» **How to complete this task**
Output the entries underneath exactly as they are.

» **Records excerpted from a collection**
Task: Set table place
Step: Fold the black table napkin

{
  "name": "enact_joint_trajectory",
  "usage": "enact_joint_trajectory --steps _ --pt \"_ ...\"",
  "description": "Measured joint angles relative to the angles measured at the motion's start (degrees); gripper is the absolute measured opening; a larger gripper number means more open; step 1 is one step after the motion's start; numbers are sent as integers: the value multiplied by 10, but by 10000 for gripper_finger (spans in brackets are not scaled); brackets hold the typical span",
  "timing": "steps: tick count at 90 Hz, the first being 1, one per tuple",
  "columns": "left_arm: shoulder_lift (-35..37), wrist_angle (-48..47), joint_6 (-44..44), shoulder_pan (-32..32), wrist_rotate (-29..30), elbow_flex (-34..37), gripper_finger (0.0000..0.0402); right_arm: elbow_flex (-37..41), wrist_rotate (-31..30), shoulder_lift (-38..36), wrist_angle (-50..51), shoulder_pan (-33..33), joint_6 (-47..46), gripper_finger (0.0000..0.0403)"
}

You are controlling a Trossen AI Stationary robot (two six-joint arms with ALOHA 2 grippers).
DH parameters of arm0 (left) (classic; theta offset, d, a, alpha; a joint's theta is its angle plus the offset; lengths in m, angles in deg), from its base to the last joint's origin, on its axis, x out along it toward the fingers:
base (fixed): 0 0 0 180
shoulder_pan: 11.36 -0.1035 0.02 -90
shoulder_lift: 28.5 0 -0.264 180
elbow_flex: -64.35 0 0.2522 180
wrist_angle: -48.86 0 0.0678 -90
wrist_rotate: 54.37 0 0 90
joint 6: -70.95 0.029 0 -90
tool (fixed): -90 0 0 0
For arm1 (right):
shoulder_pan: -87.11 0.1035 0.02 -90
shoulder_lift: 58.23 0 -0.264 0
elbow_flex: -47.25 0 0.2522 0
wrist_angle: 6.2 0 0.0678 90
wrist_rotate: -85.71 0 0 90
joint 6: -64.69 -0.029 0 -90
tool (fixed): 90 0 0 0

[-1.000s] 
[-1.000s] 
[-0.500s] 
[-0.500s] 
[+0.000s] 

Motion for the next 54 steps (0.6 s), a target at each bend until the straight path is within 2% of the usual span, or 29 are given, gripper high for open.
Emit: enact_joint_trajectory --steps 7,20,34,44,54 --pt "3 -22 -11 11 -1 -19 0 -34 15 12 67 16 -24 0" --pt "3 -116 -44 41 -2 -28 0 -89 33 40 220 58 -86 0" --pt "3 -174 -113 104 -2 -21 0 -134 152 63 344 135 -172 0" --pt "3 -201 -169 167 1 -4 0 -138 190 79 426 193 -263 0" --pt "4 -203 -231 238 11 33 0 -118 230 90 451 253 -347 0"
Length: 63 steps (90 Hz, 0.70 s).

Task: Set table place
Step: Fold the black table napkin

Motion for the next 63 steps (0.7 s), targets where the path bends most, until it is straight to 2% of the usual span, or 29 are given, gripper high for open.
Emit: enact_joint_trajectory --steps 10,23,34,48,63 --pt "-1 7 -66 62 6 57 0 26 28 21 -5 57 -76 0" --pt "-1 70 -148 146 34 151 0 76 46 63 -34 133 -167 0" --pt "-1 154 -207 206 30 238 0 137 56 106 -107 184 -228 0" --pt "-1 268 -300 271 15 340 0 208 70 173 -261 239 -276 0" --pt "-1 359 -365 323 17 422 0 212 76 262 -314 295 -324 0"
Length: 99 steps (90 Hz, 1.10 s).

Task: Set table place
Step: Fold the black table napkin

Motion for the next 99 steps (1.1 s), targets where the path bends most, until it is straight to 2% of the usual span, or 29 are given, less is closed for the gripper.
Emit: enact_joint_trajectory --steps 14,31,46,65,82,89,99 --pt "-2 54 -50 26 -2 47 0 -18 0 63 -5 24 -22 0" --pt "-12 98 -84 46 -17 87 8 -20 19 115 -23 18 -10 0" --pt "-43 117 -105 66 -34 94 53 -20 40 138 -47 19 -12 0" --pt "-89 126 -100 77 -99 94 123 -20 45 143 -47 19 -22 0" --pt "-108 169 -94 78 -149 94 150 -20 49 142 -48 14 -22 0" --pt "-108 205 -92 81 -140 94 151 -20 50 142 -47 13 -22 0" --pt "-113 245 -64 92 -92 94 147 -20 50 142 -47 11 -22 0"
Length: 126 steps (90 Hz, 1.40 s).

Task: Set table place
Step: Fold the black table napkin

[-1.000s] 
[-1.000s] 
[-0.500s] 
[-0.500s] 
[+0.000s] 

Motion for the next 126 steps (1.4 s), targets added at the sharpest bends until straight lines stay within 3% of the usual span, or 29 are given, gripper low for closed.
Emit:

» **Output of the task**
Task: Set table place
Step: Fold the black table napkin

{
  "name": "enact_joint_trajectory",
  "usage": "enact_joint_trajectory --steps _ --pt \"_ ...\"",
  "description": "Measured joint angles relative to the angles measured at the motion's start (degrees); gripper is the absolute measured opening; a larger gripper number means more open; step 1 is one step after the motion's start; numbers are sent as integers: the value multiplied by 10, but by 10000 for gripper_finger (spans in brackets are not scaled); brackets hold the typical span",
  "timing": "steps: tick count at 90 Hz, the first being 1, one per tuple",
  "columns": "left_arm: shoulder_lift (-35..37), wrist_angle (-48..47), joint_6 (-44..44), shoulder_pan (-32..32), wrist_rotate (-29..30), elbow_flex (-34..37), gripper_finger (0.0000..0.0402); right_arm: elbow_flex (-37..41), wrist_rotate (-31..30), shoulder_lift (-38..36), wrist_angle (-50..51), shoulder_pan (-33..33), joint_6 (-47..46), gripper_finger (0.0000..0.0403)"
}

You are controlling a Trossen AI Stationary robot (two six-joint arms with ALOHA 2 grippers).
DH parameters of arm0 (left) (classic; theta offset, d, a, alpha; a joint's theta is its angle plus the offset; lengths in m, angles in deg), from its base to the last joint's origin, on its axis, x out along it toward the fingers:
base (fixed): 0 0 0 180
shoulder_pan: 11.36 -0.1035 0.02 -90
shoulder_lift: 28.5 0 -0.264 180
elbow_flex: -64.35 0 0.2522 180
wrist_angle: -48.86 0 0.0678 -90
wrist_rotate: 54.37 0 0 90
joint 6: -70.95 0.029 0 -90
tool (fixed): -90 0 0 0
For arm1 (right):
shoulder_pan: -87.11 0.1035 0.02 -90
shoulder_lift: 58.23 0 -0.264 0
elbow_flex: -47.25 0 0.2522 0
wrist_angle: 6.2 0 0.0678 90
wrist_rotate: -85.71 0 0 90
joint 6: -64.69 -0.029 0 -90
tool (fixed): 90 0 0 0

[-1.000s] 
[-1.000s] 
[-0.500s] 
[-0.500s] 
[+0.000s] 

Motion for the next 54 steps (0.6 s), a target at each bend until the straight path is within 2% of the usual span, or 29 are given, gripper high for open.
Emit: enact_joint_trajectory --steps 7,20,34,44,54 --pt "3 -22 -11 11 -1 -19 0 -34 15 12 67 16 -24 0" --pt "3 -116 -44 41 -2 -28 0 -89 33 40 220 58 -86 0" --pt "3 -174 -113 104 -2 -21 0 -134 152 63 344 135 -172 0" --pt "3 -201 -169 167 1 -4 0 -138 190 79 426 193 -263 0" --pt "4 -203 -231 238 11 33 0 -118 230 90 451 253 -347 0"
Length: 63 steps (90 Hz, 0.70 s).

Task: Set table place
Step: Fold the black table napkin

Motion for the next 63 steps (0.7 s), targets where the path bends most, until it is straight to 2% of the usual span, or 29 are given, gripper high for open.
Emit: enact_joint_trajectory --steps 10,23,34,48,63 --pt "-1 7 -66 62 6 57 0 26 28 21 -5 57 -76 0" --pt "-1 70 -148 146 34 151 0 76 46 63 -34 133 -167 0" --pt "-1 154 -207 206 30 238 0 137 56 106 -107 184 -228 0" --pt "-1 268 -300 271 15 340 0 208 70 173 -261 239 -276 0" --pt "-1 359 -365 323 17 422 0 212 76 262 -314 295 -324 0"
Length: 99 steps (90 Hz, 1.10 s).

Task: Set table place
Step: Fold the black table napkin

Motion for the next 99 steps (1.1 s), targets where the path bends most, until it is straight to 2% of the usual span, or 29 are given, less is closed for the gripper.
Emit: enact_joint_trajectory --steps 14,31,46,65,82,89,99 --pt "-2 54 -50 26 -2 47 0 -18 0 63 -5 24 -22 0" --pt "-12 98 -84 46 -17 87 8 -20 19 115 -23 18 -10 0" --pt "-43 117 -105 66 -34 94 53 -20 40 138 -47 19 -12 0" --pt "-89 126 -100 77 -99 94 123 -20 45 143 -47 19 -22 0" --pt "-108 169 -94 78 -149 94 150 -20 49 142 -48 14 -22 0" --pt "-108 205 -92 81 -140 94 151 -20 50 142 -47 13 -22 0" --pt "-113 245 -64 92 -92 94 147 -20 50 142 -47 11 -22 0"
Length: 126 steps (90 Hz, 1.40 s).

Task: Set table place
Step: Fold the black table napkin

[-1.000s] 
[-1.000s] 
[-0.500s] 
[-0.500s] 
[+0.000s] 

Motion for the next 126 steps (1.4 s), targets added at the sharpest bends until straight lines stay within 3% of the usual span, or 29 are given, gripper low for closed.
Emit:

This exercise is now complete.